I’d support Ingerlund if their supporters were not all like D.G Haslam of Bedford!
You are right of course, but I think the prosaic reality is that football does not really matter one little bit except in a poetic sense.
I know you’re more a rugby man, Sipu. No, football doesn’t matter, but following it can be fun as long as it’s not taken too seriously.
Brendano, I am watching Smiley’s People. George Smiley says, “What was it Goethe said, ‘You must dance but I must sleep’ or was it the other way round?” I have found the quotation, “Sie müssen schlafen, aber ich muss tanzen”, but I am buggered if I can find its source or context. Any ideas? It would be quite a pseudish sort of thing to say as at dinner parties if one knew the facts.
Sipu, I’ll see what I can come up with.
A quick trawl reveals that the German sentence is used as a chapter subtitle in Cormac McCarthy’s novel Blood Meridian, which apparently has Faustian themes.
But you may have known that already. 🙂
Yes, I found that, but Goethe did not invent Faust, so why did Le Carre attribute it to him rather than McCarthy? Of course McCarthy may well have been quoting Goethe, but Google does not seem to indicate such. Never mind. As I indicated it is a pseudish quest. Back to the DVD.
Hallo Sipu,
try the poem by “Theodor Storm: Hyazinthen” and (in a different context) “Thomas Mann: Tonio Kröger”.
But I have no idea why McCarthy changed the original and what exactly is meant by using and changing the original quotation
Jules Rimet. Great Frenchman. Probably prefers his cup being in Latin hands.
I think Brazil got to keep it, Richard. New cup now … big ugly thing.
Brendano: I always cheer for the dragon, he’s that big red one on the white and green flag.
I’m not a big “Soccer” fan but you are probably right in picking Brazil.
Wonderful for SA, despite all the issues, great that an African Nation can play host.
A vision of the future perhaps?
Hello Low Wattage … welcome to my blog. I don’t think I knew you were Welsh. 🙂 We call it ‘soccer’ here too, by the way.
Yes, it’s wonderful for SA, and I’ll be cheering for all the African nations first and foremost. Cameroon, Ghana and Ivory Coast all have the potential to do well, though injuries to Essien and Drogba may stymie the last two.
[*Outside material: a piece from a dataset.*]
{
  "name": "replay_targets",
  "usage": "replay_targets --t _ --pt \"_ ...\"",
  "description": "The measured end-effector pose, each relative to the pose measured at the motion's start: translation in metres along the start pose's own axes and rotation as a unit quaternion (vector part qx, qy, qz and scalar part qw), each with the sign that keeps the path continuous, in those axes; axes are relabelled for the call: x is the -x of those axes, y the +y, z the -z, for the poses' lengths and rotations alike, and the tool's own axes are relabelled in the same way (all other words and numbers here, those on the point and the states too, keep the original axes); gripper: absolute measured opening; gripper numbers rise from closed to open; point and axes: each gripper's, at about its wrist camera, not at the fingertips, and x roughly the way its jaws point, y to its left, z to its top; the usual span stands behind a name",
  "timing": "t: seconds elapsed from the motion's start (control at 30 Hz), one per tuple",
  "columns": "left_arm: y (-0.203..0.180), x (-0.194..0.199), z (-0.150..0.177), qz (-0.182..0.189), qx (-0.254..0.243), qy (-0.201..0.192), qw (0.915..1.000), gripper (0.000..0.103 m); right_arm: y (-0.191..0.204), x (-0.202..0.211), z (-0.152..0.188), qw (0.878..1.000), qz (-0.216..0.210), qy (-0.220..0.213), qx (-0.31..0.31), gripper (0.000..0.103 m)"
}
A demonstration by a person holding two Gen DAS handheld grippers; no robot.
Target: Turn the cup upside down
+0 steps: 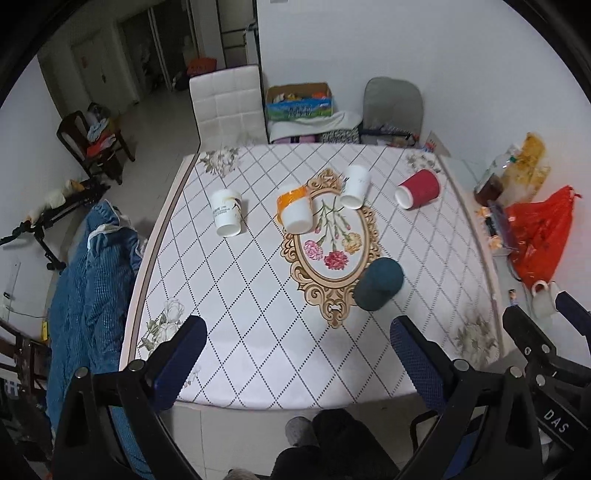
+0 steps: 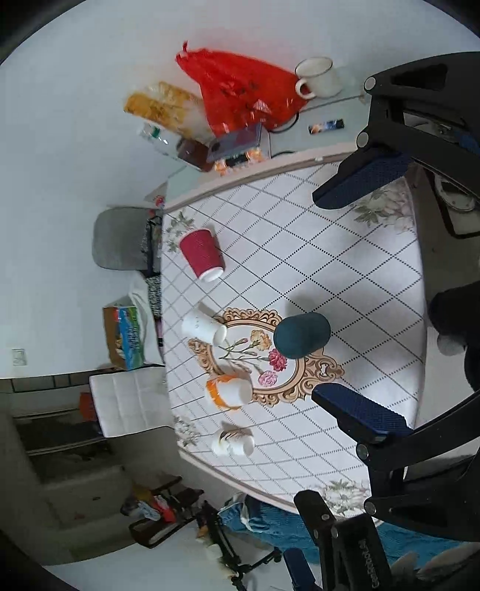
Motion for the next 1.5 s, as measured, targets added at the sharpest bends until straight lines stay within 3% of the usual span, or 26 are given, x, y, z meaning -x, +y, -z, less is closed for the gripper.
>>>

Probably Brazil, Spain and Argentina have the best chance of winning it, in my opinion.
Hi Brendan
This is beautiful and one of those things that makes blogging worthwhile.
It took me on a new trip down memory lane though we were all a little older making the distance from age eleven a little longer. If I may say so, it added to my own experiences of recent times. You won’t know how timely it came for me but I am sure the man in you will understand. The boy never leaves the man; his journey is fulfilled in the twilight years of the adult if the latter is fortunate to reach it. If he [the adult] has company on his journey back in time the miracle circle from boy to adult is complete.
I am back at my own little resting cove and will treasure your post this evening. Thanks for sharing when I needed it most.
You’re welcome Ike, and thank you very much.
The clearest evidence imaginable that nothing has been learned: the 2014 England World Cup kit supposedly draws on ‘the idea of the armour of English knights’.